§ **Exercise brief**: Return exactly the listing's lines, from its first line to the line holding "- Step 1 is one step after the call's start", ends included.
BEGIN Provided data
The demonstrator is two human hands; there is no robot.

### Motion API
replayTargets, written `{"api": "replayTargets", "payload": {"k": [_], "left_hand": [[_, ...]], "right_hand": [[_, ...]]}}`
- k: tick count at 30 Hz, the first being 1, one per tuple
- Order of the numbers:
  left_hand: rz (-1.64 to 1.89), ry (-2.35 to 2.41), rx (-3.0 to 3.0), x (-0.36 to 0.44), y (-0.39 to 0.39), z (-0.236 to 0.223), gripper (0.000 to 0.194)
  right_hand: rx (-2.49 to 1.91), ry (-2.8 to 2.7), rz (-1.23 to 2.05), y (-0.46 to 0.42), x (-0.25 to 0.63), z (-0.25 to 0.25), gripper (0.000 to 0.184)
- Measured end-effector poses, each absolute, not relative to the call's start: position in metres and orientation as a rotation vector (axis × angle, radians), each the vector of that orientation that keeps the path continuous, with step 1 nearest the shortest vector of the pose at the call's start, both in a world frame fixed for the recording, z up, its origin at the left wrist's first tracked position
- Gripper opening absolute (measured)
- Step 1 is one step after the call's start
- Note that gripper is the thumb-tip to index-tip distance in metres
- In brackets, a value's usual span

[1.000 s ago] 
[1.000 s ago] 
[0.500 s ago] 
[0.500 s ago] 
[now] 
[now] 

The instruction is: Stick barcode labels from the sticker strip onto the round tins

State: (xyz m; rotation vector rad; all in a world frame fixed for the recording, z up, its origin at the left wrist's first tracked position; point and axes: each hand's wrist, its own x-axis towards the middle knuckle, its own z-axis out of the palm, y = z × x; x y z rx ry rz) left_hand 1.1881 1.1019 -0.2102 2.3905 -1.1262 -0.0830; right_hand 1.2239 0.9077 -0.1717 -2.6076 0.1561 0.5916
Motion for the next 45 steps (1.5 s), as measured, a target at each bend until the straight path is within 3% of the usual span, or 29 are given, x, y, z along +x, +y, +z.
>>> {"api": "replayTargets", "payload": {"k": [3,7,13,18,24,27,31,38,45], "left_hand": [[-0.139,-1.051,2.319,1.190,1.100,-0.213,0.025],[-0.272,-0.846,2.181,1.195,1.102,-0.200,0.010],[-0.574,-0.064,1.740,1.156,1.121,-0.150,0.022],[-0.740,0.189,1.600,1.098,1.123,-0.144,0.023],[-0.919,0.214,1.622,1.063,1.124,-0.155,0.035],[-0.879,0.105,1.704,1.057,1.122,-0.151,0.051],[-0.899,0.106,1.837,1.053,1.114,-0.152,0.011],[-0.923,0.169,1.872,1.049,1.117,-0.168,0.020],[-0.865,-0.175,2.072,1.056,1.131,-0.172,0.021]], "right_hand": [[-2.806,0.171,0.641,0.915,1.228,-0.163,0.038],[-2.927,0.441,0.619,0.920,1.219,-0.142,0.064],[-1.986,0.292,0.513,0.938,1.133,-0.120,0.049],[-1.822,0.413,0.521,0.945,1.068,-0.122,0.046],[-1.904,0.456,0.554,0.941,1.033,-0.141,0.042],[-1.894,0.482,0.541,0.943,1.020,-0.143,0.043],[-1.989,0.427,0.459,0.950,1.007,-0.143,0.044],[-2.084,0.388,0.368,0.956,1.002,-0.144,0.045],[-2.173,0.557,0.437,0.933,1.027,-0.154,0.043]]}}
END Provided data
§ **Result for this exercise**:
The demonstrator is two human hands; there is no robot.

### Motion API
replayTargets, written `{"api": "replayTargets", "payload": {"k": [_], "left_hand": [[_, ...]], "right_hand": [[_, ...]]}}`
- k: tick count at 30 Hz, the first being 1, one per tuple
- Order of the numbers:
  left_hand: rz (-1.64 to 1.89), ry (-2.35 to 2.41), rx (-3.0 to 3.0), x (-0.36 to 0.44), y (-0.39 to 0.39), z (-0.236 to 0.223), gripper (0.000 to 0.194)
  right_hand: rx (-2.49 to 1.91), ry (-2.8 to 2.7), rz (-1.23 to 2.05), y (-0.46 to 0.42), x (-0.25 to 0.63), z (-0.25 to 0.25), gripper (0.000 to 0.184)
- Measured end-effector poses, each absolute, not relative to the call's start: position in metres and orientation as a rotation vector (axis × angle, radians), each the vector of that orientation that keeps the path continuous, with step 1 nearest the shortest vector of the pose at the call's start, both in a world frame fixed for the recording, z up, its origin at the left wrist's first tracked position
- Gripper opening absolute (measured)
- Step 1 is one step after the call's start

This output requires nothing further.